[The records — start]

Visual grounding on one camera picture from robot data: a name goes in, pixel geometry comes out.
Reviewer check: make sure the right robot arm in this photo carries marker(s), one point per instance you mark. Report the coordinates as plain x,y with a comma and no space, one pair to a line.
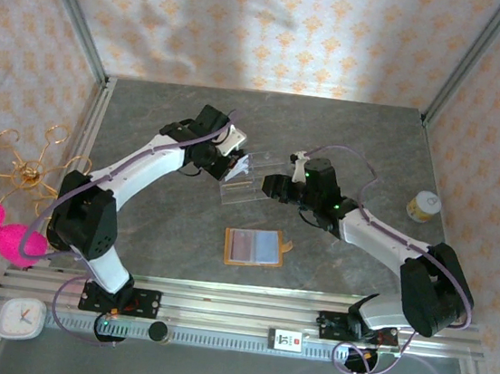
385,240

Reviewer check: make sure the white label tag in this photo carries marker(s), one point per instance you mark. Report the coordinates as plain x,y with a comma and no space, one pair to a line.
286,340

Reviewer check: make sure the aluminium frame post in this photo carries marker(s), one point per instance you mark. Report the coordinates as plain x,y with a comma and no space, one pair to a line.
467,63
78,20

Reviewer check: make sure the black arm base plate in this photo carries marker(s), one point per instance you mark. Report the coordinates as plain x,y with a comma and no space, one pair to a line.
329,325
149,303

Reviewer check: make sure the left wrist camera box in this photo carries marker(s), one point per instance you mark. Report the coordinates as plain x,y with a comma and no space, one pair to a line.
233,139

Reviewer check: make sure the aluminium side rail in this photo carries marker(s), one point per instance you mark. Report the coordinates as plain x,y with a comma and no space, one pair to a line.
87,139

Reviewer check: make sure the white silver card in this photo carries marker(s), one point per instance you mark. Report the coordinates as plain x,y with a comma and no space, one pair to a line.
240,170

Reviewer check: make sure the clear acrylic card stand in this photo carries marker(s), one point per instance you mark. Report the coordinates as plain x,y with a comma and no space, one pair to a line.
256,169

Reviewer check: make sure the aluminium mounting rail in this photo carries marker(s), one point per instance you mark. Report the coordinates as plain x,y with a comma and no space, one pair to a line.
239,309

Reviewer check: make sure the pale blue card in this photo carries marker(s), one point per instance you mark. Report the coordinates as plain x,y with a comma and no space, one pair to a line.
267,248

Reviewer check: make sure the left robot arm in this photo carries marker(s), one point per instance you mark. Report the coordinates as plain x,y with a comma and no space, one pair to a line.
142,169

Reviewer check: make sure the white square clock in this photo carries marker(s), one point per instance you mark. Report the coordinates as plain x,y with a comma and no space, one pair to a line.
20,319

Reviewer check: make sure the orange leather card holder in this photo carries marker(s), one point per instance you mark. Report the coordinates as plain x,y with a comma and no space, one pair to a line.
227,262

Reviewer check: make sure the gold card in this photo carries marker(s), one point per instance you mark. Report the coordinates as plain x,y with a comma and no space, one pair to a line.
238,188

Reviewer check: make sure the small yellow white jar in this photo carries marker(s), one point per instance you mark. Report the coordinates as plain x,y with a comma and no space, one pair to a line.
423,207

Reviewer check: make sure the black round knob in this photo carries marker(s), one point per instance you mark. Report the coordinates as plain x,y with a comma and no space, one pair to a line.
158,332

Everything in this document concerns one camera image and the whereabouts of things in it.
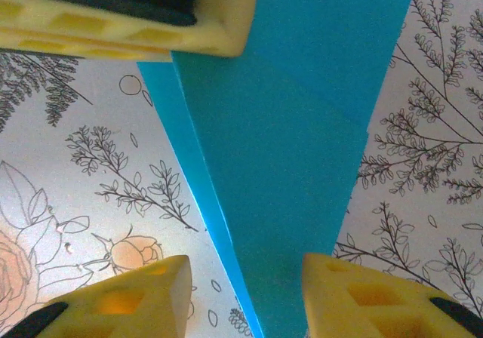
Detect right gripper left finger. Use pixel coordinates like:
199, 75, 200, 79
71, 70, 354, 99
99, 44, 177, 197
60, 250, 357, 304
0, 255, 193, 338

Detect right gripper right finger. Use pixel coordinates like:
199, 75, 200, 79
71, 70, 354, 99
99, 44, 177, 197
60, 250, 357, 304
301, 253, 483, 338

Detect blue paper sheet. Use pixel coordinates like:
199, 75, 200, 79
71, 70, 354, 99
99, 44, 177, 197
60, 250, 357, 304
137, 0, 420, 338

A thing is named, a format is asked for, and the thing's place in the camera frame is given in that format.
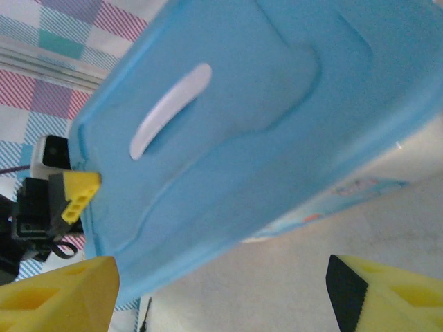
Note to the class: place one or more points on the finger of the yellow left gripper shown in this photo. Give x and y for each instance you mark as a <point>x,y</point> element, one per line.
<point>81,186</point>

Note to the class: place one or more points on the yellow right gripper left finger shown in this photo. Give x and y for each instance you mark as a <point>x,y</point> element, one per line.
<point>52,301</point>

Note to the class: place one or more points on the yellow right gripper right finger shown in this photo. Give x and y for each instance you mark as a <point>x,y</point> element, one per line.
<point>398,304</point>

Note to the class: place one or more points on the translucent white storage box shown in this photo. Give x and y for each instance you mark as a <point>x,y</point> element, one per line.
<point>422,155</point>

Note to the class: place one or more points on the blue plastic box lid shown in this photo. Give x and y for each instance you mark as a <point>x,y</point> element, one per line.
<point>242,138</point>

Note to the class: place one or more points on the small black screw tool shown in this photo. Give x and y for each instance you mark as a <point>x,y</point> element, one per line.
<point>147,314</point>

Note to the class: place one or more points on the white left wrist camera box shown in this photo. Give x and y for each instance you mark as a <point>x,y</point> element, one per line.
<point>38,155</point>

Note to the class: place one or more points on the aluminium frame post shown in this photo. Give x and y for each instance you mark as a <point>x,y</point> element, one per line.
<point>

[The records — finish]

**What to produce**
Reply with nothing but the number of lines in the entries above that hold the string "like".

**Exercise output**
3